El agua de lluvia,
oscura, llena hasta la mitad
la piscina, es invierno.
Es el abandono...
Desde donde miro, este balcón,
vi niños gritando, la gotas de un agua
enamorada de cloro saltando por los aires,
hombres y mujeres ojo avizor, desde la cercanía
de unas sombrillas colocadas adrede, la hora de la comida
se va acercando, el sol aprieta, los niños se niegan
a saltar el pequeño zócalo que distancia el agua
del suelo, las chanclas se han perdido entre el trasiego
de pies pisando las inmediaciones, el abuelo que llama
con las toallas abiertas, la madre que llama al padre
y el padre que con un quejido en la garganta corre a recoger
a un rebaño que se encabrita, que se niega balando a cumplir
con los rituales, con las horas, la rutina es aburrida, es su momento
de libertad y la libertad no tiene horarios ni leyes, se niegan en redondo.
Todo esto se me pasa por la cabeza mientras vivo
el abandono en silencio, silencio abandonado,
las ramas que volaron las últimas lluvias durmiendo
sobre la podredumbre de un agua estancada, sin salida
hasta que el verano abra de nuevo el telón.

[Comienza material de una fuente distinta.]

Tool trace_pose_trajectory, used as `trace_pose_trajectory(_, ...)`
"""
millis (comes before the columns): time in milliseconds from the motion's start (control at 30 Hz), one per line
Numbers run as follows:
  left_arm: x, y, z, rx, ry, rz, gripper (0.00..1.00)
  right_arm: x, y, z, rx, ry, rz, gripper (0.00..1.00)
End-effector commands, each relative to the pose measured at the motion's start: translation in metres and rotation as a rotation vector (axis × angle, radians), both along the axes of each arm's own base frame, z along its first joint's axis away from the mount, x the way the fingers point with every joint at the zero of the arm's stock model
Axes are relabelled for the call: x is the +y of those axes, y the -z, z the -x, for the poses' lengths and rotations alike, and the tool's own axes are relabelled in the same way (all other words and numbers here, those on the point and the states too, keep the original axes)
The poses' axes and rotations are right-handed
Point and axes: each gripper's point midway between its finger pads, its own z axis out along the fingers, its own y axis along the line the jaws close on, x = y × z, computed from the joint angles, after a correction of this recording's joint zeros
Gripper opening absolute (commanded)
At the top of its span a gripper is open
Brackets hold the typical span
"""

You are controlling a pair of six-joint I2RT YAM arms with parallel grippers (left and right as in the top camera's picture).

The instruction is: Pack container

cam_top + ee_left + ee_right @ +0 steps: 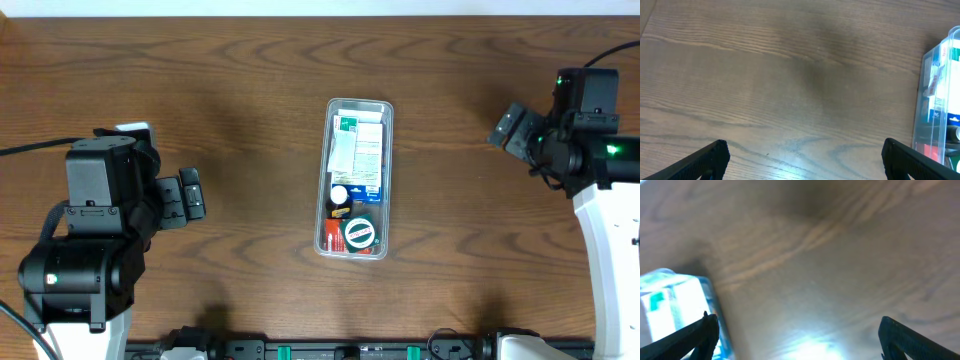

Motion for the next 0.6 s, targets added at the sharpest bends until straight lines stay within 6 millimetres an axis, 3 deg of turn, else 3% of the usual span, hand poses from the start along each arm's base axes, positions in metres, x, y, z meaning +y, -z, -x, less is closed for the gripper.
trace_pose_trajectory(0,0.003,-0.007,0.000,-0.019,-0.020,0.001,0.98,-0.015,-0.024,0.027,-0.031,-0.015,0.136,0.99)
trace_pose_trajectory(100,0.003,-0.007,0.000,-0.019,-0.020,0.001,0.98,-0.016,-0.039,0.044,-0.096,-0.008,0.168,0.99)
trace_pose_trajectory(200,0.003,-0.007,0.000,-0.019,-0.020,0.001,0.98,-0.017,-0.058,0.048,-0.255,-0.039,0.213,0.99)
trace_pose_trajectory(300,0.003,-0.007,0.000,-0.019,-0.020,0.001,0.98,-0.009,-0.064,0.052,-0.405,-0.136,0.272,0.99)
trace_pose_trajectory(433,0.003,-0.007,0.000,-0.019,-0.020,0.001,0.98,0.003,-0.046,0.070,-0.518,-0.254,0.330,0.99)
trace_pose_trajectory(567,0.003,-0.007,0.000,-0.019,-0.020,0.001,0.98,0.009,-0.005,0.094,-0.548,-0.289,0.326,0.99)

¿Qué haran con este agua? me pregunto.
¿La utilizarán para regar el jardín, que tanto hay alrededor?
Supongo que sí, que eso harán, es lo más inteligente.
Es el abandono...
Quizá este abandono que me invade en este momento
sea un reflejo de otro abandono, más profundo,
puede ser...
Oígo en mi cabeza, resonando cual si rezara en alto
en una iglesia antigua, el alborozo infantil mojando
las sillas de los veladores, las toallas que madres
y padres ponen a sus niños para privarlos de un posible
catarro que raramente acude, comiéndose de tarde
un helado hasta que el azúcar que contiene chorrea
por los dedos en caída libre hasta llegar al codo,
pringando de vida la piel arrugada de tanto baño,
el cloro oliendo en sus cabellos, la hora de terminar acecha,
la ducha reponedora, volver a lo de siempre, cenas, tele,
sueño, despertador... Todo queda en el recuerdo.

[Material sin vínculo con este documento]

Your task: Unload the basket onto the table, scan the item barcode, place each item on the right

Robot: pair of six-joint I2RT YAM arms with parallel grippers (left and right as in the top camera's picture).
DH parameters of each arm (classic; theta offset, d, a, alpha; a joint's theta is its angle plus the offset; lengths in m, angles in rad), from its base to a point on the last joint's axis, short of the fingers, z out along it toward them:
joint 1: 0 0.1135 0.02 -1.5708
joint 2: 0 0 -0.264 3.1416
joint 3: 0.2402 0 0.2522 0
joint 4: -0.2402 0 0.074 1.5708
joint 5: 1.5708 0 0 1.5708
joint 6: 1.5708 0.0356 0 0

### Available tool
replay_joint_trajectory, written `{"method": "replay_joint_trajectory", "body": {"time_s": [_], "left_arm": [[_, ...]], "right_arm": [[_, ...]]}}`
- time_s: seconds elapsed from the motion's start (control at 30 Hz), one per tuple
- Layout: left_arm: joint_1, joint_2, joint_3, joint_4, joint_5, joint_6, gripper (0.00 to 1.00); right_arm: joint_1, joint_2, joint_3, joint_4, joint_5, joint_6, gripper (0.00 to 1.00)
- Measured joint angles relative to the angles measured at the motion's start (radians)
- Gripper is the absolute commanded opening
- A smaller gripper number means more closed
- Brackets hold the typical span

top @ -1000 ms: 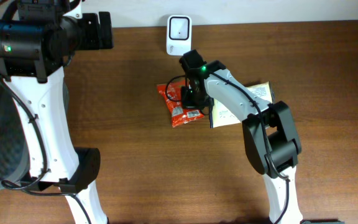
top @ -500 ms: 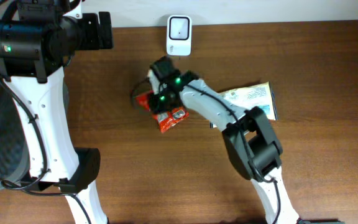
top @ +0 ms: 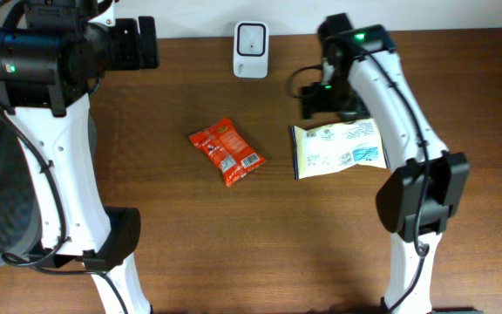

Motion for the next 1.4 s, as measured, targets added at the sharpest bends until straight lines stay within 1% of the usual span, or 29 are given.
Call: {"method": "replay_joint_trajectory", "body": {"time_s": [0.03,0.07,0.13,0.17,0.23,0.27,0.37,0.47,0.5,0.53,0.57,0.6,0.67,0.7,0.77,0.83,0.87,0.93,0.97,1.0,1.1,1.17,1.23,1.3,1.33,1.4], "left_arm": [[0.000,0.000,0.000,0.000,0.000,0.000,0.99],[0.000,0.000,0.000,0.000,0.000,0.000,0.99],[0.000,0.000,0.000,0.000,0.000,0.000,0.99],[0.000,0.000,0.000,0.000,0.000,0.000,0.99],[0.000,0.000,0.000,0.000,0.000,0.000,0.99],[0.000,0.000,0.000,0.000,0.000,0.000,0.99],[0.000,0.000,0.000,0.000,0.000,0.000,0.99],[0.000,0.000,0.000,-0.001,0.000,0.000,0.99],[0.000,0.000,0.000,0.000,0.000,0.000,0.99],[0.000,0.000,0.000,0.000,0.000,0.000,0.99],[0.000,0.000,0.000,0.001,0.000,0.000,0.99],[0.000,0.000,0.000,0.000,0.000,0.000,0.99],[0.000,0.000,0.000,0.000,0.000,0.000,0.99],[0.000,0.000,0.000,0.000,0.000,0.000,0.99],[0.000,0.000,0.000,0.000,0.000,0.000,0.99],[0.000,0.000,0.000,-0.001,0.000,0.000,0.99],[0.000,0.000,0.000,0.000,0.000,0.000,0.99],[0.000,0.000,0.000,-0.001,0.000,0.000,0.99],[0.000,0.000,0.000,-0.001,0.000,0.000,0.99],[0.000,0.000,0.000,0.001,0.000,0.000,0.99],[0.000,0.000,0.000,0.000,0.000,0.000,0.99],[0.000,0.000,0.000,0.000,0.000,0.000,0.99],[0.000,0.000,0.000,0.000,0.000,0.000,0.99],[0.000,0.000,0.000,0.000,0.000,0.000,0.99],[0.000,0.000,0.000,0.000,0.000,0.000,0.99],[0.000,0.000,0.000,0.000,0.000,0.000,0.99]], "right_arm": [[-0.035,0.000,-0.012,0.001,0.074,-0.001,0.98],[-0.106,0.001,-0.033,0.003,0.164,-0.003,0.99],[-0.206,0.002,-0.037,0.014,0.193,-0.043,0.98],[-0.246,0.002,-0.039,0.014,0.154,-0.098,0.98],[-0.342,0.002,-0.079,0.017,-0.020,-0.246,0.99],[-0.391,0.005,-0.127,0.021,-0.107,-0.319,0.98],[-0.422,0.010,-0.255,0.097,-0.208,-0.386,0.99],[-0.416,0.016,-0.416,0.224,-0.355,-0.462,0.98],[-0.404,0.021,-0.487,0.306,-0.414,-0.476,0.60],[-0.400,0.007,-0.510,0.342,-0.440,-0.479,0.43],[-0.399,-0.001,-0.542,0.387,-0.458,-0.478,0.33],[-0.399,0.000,-0.571,0.397,-0.482,-0.461,0.14],[-0.399,0.000,-0.575,0.394,-0.505,-0.417,0.04],[-0.399,0.000,-0.572,0.385,-0.513,-0.401,0.04],[-0.398,0.006,-0.525,0.298,-0.510,-0.367,0.04],[-0.398,0.022,-0.385,0.153,-0.489,-0.344,0.04],[-0.398,0.030,-0.280,0.062,-0.447,-0.305,0.04],[-0.388,0.031,-0.066,-0.100,-0.269,-0.152,0.04],[-0.368,0.031,0.069,-0.204,-0.105,-0.030,0.04],[-0.337,0.025,0.143,-0.228,0.043,0.057,0.04],[-0.205,0.020,0.159,-0.229,0.416,0.268,0.04],[-0.095,0.020,0.155,-0.227,0.602,0.380,0.04],[-0.043,0.020,0.129,-0.179,0.657,0.417,0.04],[0.022,0.026,0.061,-0.122,0.687,0.441,0.04],[0.063,0.034,-0.018,-0.060,0.698,0.445,0.04],[0.137,0.034,-0.114,0.019,0.731,0.450,0.10]]}}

Sigo mirando la piscina, muerta, ahogada de cieno,
de estiércol, y reflejo sobre el lienzo que la mirada
me brinda la pintura de este recuerdo, de una realidad
ya tan lejana, tan irreal, que me cuesta pensar
que lo fue en algún momento, constatando este pensar
mío la apisonadora que es el tiempo, que el fragor
que esa vivencia suponía, la exigencia de cumplir con tareas
para la progenie, por mandato del genoma, que ahora pienso
y que, vistas en perspectiva, me parecen mentira...
El tiempo pasa con tal potencia que todo lo que has vivido
—no importa la intensidad ni la significación— lo aplasta
como si fueran patatas fritas que se caen sin querer al suelo.
Sigo absorto en la piscina, suena el microondas, despierto.